The challenge of standing up for myself and knowing my place was an interesting one.

  • I’ve always been a person who speaks her mind so that presented some problems at my workplace. Though, opening up about myself (under appropriate circumstances) also enabled me to make some really cool friends. I’m not delusional enough to think I am going to be liked by everybody. Still, I learned the hard way that there are going to be some people that just don’t like me. It may not even have anything to do with something I am doing wrong, and I probably won’t ever get a real reason why.
  • Though, there are actual people who like me like me. Yeah; I hadn’t even contemplated the idea of dating until I started working. The people I know from school and the ones I come into contact with around town are just not into the same things as me. I’d seriously thought I’d be a singleton 4 life! All jokes aside, I dated not one but two coworkers back-to-back. I’d never intended for that to happen but, after casually dating someone in my department for a few months, I met this other guy from a different department in my building. Simply put, I felt the sparks immediately.

I fell in love.

  • There is no way to say it without sounding woo-woo or completely ludicrous but I believe he is the one someone I’ll always cherish having met. We met under less than ideal circumstances. Situationally, things were not in our favor because of work and his personal uncertainties about himself. We couldn’t be open about our relationship but that didn’t stop us from opening up to each other. We had so much in common.  Yet, in the ways we differed, we still sought to lift the other person up.
  • For the first time in my life, I felt open to the possibility of commitment, marriage, and maybe even children. I can’t express how much of a deal this is so I’ll quote my best friends reaction when I told her how I felt about him: “What? Melanie? The woman who needs no man?!” It shocked me and everyone around me. I loved myself but I loved who I was when I was with him. It was the most special and true feeling I’ve ever felt. He said I taught him a lot and, equally, I feel like I learned so much from him. I’d like to think we will reconnect when the time is right make peace with the way things ended between us. It doesn’t do me any good to dwell.  So I’m moving forward and trying to relearn what it means to be me.
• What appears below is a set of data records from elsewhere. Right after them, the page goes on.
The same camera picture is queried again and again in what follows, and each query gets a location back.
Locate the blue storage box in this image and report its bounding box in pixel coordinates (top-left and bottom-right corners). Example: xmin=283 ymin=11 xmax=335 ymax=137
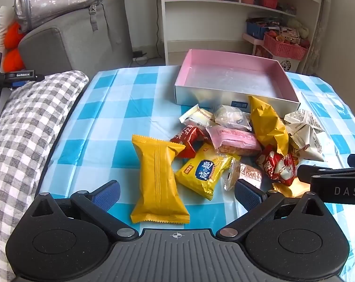
xmin=246 ymin=20 xmax=272 ymax=39

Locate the grey patterned backpack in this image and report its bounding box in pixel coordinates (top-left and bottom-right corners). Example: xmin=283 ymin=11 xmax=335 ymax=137
xmin=14 ymin=0 xmax=106 ymax=33

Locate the white pillow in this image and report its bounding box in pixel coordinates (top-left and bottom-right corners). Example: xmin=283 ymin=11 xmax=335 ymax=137
xmin=0 ymin=6 xmax=16 ymax=53

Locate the red and white snack packet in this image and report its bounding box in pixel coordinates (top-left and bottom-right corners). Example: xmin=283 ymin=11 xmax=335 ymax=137
xmin=256 ymin=145 xmax=298 ymax=187

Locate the pink and silver cardboard box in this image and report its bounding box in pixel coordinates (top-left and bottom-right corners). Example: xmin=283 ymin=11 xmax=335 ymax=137
xmin=174 ymin=49 xmax=301 ymax=113

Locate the clear white pastry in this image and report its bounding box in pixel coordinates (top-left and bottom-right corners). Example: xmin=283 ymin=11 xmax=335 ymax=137
xmin=214 ymin=105 xmax=252 ymax=132

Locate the small orange snack packet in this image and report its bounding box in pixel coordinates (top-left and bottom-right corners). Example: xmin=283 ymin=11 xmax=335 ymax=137
xmin=272 ymin=179 xmax=312 ymax=199

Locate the white bookshelf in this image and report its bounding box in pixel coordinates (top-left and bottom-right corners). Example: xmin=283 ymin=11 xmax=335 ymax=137
xmin=160 ymin=0 xmax=332 ymax=67

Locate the beige curtain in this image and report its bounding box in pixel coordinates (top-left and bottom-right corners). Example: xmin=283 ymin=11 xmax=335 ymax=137
xmin=308 ymin=0 xmax=332 ymax=74

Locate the dark red snack packet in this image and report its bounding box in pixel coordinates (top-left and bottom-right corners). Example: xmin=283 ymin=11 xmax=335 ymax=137
xmin=170 ymin=125 xmax=209 ymax=159

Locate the large red basket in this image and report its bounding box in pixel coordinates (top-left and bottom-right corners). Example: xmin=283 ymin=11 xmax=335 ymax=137
xmin=264 ymin=32 xmax=309 ymax=61

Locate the cream snack packet red stripe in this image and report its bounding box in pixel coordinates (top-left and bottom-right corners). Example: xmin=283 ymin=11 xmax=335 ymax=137
xmin=178 ymin=104 xmax=216 ymax=127

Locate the white patterned bin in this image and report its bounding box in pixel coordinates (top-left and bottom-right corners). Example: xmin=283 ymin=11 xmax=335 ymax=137
xmin=279 ymin=59 xmax=301 ymax=72

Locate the pink stool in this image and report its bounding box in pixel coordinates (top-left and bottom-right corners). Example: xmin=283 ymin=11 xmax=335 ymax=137
xmin=243 ymin=34 xmax=266 ymax=56

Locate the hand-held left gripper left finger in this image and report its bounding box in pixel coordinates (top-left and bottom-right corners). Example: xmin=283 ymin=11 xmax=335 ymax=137
xmin=31 ymin=180 xmax=138 ymax=240

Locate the grey checked cushion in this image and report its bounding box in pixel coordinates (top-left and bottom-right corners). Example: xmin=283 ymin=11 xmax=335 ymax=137
xmin=0 ymin=70 xmax=90 ymax=282

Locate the white text-printed snack packet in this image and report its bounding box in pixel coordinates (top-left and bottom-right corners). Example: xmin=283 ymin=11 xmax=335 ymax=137
xmin=284 ymin=109 xmax=325 ymax=133

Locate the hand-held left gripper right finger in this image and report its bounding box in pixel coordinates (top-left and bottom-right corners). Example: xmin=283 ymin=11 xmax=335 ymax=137
xmin=216 ymin=179 xmax=325 ymax=240

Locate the black device on stand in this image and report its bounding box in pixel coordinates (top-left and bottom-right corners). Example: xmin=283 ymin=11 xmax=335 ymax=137
xmin=0 ymin=51 xmax=46 ymax=90

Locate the pink snack packet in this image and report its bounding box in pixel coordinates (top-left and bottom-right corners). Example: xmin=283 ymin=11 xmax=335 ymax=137
xmin=205 ymin=125 xmax=263 ymax=157

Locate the blue checked tablecloth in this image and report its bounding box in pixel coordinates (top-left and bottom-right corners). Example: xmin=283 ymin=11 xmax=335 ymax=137
xmin=39 ymin=65 xmax=355 ymax=282

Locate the orange plush toy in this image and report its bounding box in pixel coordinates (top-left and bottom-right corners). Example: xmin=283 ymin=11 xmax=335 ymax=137
xmin=4 ymin=22 xmax=27 ymax=71

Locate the clear brown biscuit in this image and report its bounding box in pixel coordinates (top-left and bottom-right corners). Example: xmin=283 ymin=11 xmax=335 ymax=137
xmin=224 ymin=161 xmax=263 ymax=191

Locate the grey sofa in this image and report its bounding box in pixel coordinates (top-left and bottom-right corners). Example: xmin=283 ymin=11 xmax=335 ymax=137
xmin=19 ymin=0 xmax=134 ymax=80

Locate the white snack packet nut picture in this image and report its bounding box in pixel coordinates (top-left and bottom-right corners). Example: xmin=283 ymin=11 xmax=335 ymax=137
xmin=286 ymin=123 xmax=325 ymax=162

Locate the large plain yellow snack packet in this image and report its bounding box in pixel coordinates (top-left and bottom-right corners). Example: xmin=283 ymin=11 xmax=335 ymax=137
xmin=130 ymin=134 xmax=190 ymax=224

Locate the yellow snack packet blue label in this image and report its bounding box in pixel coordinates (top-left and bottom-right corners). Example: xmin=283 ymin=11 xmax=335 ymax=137
xmin=174 ymin=144 xmax=234 ymax=201

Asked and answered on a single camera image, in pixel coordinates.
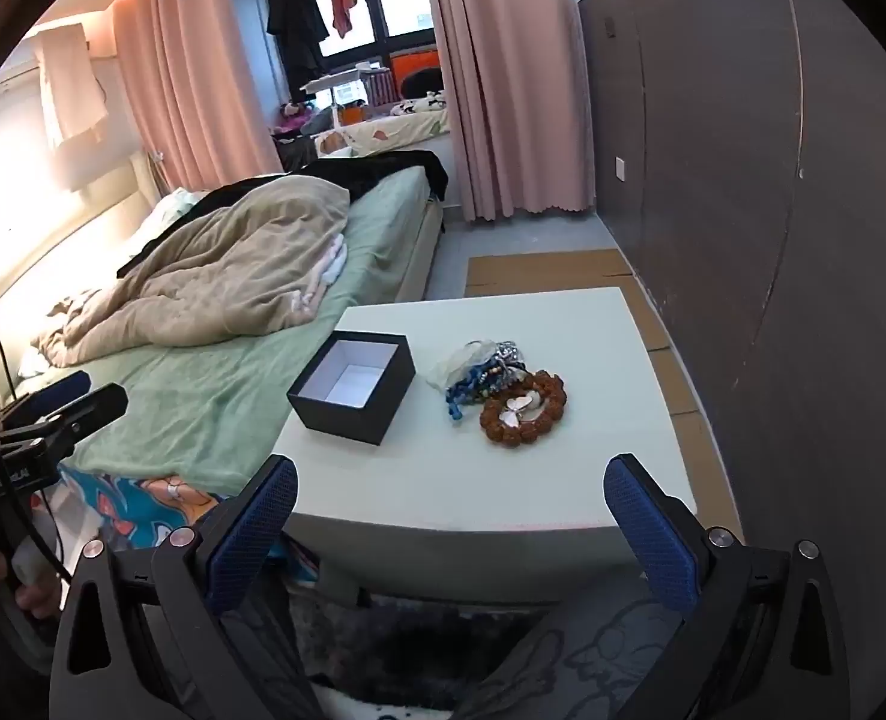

I didn’t realize how quick of a fall it is to rock bottom and how far of a climb up it takes.

  • Basically, after getting (both of) my jobs, I felt confident and capable! I knew I could learn and excel with just a bit of training and practice. Yet, in the words of Taylor Swift, “people throw rocks at things that shine” (Ours). Slowly, that took a toll and, couple that with the ending of my relationship,  I fell into depression and simply couldn’t keep my head above water. After leaving my full time job, I felt relief. I was extremely saddened to lose all that I had spent months building but I realize I had become so weakened and unhappy that I was at an ultimate low point.
  • My family has my back. Oh, how I disregarded them the moment things got busier with me and my jobs. I wanted to avoid bringing the outside into my house so they didn’t know too much about what I had going on day-to-day. It wasn’t until things got bad that I broke down and told them. Their support was everything. Even now, when I sort of feel like I’ve lost it all, they’re here for me.

This brings me to now. I’m just a girl, another year older.  I am taking a class at community college, searching for a part time job, and just trying to find direction.  I’m still confused about what my place is but reflection shows me I am making strides.

Not too different from a year ago, right? (Well, I guess you wouldn’t know that.) Situationally, October 1st, 2018 does look rather similar to October 1st, 2017. Yet, inside of me the changes are vast. I can’t begin to predict what my 24th year will bring but I’m here and I’m ready.